**EXERCISE AIM**:
Restate exactly the lines from the top of the listing below to the line containing "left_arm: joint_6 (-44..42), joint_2"; the remaining lines are not wanted.

**STORED DATA**:
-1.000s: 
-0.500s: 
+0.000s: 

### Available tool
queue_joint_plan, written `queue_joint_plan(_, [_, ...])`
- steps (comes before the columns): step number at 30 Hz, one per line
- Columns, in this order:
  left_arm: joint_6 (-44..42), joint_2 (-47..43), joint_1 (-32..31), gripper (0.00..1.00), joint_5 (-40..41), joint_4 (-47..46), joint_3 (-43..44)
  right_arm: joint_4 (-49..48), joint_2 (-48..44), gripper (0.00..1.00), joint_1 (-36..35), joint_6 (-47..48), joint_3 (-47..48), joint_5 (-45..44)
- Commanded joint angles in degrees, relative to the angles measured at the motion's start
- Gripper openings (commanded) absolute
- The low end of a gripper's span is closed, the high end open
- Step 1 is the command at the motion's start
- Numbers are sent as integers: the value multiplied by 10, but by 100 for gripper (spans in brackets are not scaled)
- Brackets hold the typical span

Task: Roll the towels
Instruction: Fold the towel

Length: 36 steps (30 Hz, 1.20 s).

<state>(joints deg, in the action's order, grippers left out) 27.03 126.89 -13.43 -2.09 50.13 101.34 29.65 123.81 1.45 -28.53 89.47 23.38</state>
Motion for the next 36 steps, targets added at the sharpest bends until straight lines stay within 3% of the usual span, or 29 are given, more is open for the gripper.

**ANSWER BOX**:
-1.000s: 
-0.500s: 
+0.000s: 

### Available tool
queue_joint_plan, written `queue_joint_plan(_, [_, ...])`
- steps (comes before the columns): step number at 30 Hz, one per line
- Columns, in this order:
  left_arm: joint_6 (-44..42), joint_2 (-47..43), joint_1 (-32..31), gripper (0.00..1.00), joint_5 (-40..41), joint_4 (-47..46), joint_3 (-43..44)

That wraps up the exercise.